= Beginning of Section =

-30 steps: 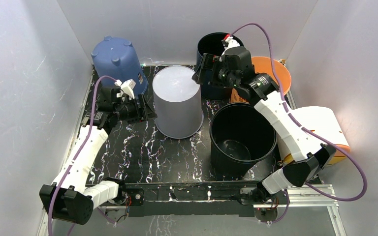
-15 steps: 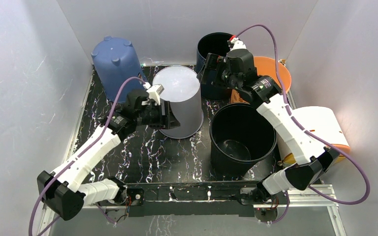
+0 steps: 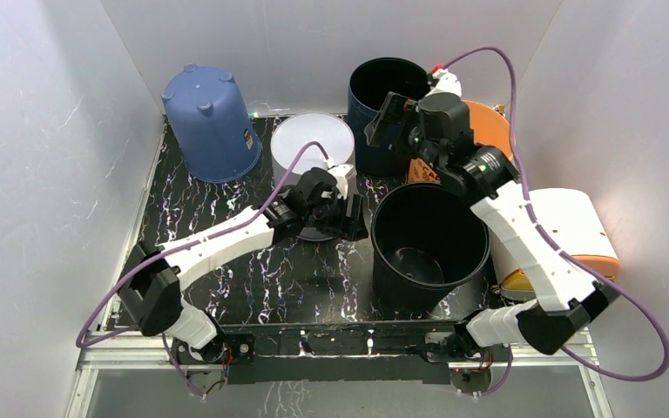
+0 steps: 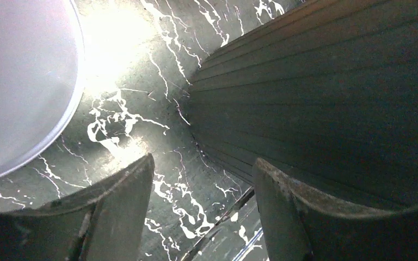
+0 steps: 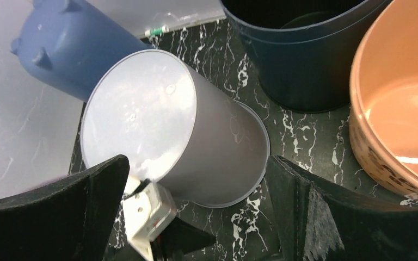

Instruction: Turn the large container upside down

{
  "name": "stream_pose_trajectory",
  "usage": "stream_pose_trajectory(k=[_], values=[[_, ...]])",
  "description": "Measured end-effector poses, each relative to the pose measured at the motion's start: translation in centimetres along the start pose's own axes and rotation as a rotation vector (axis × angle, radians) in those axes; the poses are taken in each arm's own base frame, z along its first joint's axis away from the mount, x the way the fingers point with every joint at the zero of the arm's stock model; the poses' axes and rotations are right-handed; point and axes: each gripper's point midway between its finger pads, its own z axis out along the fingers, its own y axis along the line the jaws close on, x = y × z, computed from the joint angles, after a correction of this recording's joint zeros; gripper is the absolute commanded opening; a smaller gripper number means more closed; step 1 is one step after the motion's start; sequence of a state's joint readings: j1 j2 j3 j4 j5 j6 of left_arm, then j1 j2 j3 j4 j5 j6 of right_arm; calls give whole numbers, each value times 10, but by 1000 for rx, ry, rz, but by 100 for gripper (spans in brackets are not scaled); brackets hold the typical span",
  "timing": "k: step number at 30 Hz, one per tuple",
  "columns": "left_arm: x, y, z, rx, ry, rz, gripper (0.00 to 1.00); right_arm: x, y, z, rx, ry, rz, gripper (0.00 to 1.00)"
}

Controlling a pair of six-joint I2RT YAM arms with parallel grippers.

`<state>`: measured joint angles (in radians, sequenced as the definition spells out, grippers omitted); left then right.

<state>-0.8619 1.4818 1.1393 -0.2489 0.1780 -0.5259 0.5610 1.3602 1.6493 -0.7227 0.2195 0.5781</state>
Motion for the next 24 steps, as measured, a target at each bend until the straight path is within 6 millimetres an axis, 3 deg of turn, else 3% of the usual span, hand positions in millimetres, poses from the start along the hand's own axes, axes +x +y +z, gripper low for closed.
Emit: stream_pose_trajectory(k=[4,7,10,12,13,15,16,18,21,24], values=[[-24,18,6,-14,-35,-21,66,-16,-5,-24,3,-76,15,98],[-54,51,5,-46,-75,-63,66,-29,-7,-39,0,-131,29,98],[-101,99,6,-95,-132,-112,65,-34,-11,-51,3,-168,44,98],[-144,149,13,-132,-169,-155,64,-30,-14,-51,5,-165,60,98],[-149,152,15,-124,-159,-159,65,-23,-15,-47,8,-144,57,98],[-142,138,15,-88,-130,-149,66,-8,-17,-36,30,-61,11,98],[-104,113,3,-48,-77,-164,66,-2,-21,-32,61,-12,-27,98],[-90,99,-3,-20,-67,-169,67,-2,-23,-38,105,68,-86,98],[-100,110,5,-41,-67,-173,67,-13,-15,-61,97,130,-115,98],[-119,123,13,-42,-77,-184,67,8,-16,-79,65,227,-123,98]])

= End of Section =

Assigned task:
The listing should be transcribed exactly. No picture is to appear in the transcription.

Answer for this exercise:
-30 steps: 
-15 steps: 
+0 steps: 
+0 steps: 
+0 steps: 

Instruction: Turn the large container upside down

{
  "name": "stream_pose_trajectory",
  "usage": "stream_pose_trajectory(k=[_], values=[[_, ...]])",
  "description": "Measured end-effector poses, each relative to the pose measured at the motion's start: translation in centimetres along the start pose's own axes and rotation as a rotation vector (axis × angle, radians) in those axes; the poses are taken in each arm's own base frame, z along its first joint's axis away from the mount, x the way the fingers point with every joint at the zero of the arm's stock model; the poses' axes and rotations are right-handed; point and axes: each gripper's point midway between its finger pads, its own z axis out along the fingers, its own y axis along the line the jaws close on, x = y × z, computed from the joint angles, after a correction of this recording's joint zeros; gripper is the absolute commanded opening; a smaller gripper number means more closed; step 1 is one step after the motion's start; sequence of a state's joint readings: j1 j2 j3 j4 j5 j6 of left_arm, then j1 j2 j3 j4 j5 j6 of right_arm; calls give whole numbers, each value times 10, but by 1000 for rx, ry, rz, but by 100 for gripper (spans in brackets are not scaled); brackets hold the typical span",
  "timing": "k: step number at 30 Hz, one per tuple",
  "columns": "left_arm: x, y, z, rx, ry, rz, gripper (0.00 to 1.00); right_arm: x, y, z, rx, ry, rz, gripper (0.00 to 1.00)"
}

Controlling a pair of six-joint I2RT YAM arms with parallel grippers.

`<state>`: measured joint angles (in radians, sequenced as the definition spells out, grippers omitted); left then right.

<state>-0.8619 1.4818 1.1393 -0.2489 0.1780 -0.5259 0.5610 1.3602 1.6493 -0.7227 0.2195 0.5781</state>
Motion for the next 24 steps, as measured, a target at each bend until the straight path is within 6 millimetres an axis, 3 deg of turn, else 3% of the usual span, hand positions in millimetres, poses from the start along the hand's own axes, axes +x +y +z, gripper low for closed.
Emit: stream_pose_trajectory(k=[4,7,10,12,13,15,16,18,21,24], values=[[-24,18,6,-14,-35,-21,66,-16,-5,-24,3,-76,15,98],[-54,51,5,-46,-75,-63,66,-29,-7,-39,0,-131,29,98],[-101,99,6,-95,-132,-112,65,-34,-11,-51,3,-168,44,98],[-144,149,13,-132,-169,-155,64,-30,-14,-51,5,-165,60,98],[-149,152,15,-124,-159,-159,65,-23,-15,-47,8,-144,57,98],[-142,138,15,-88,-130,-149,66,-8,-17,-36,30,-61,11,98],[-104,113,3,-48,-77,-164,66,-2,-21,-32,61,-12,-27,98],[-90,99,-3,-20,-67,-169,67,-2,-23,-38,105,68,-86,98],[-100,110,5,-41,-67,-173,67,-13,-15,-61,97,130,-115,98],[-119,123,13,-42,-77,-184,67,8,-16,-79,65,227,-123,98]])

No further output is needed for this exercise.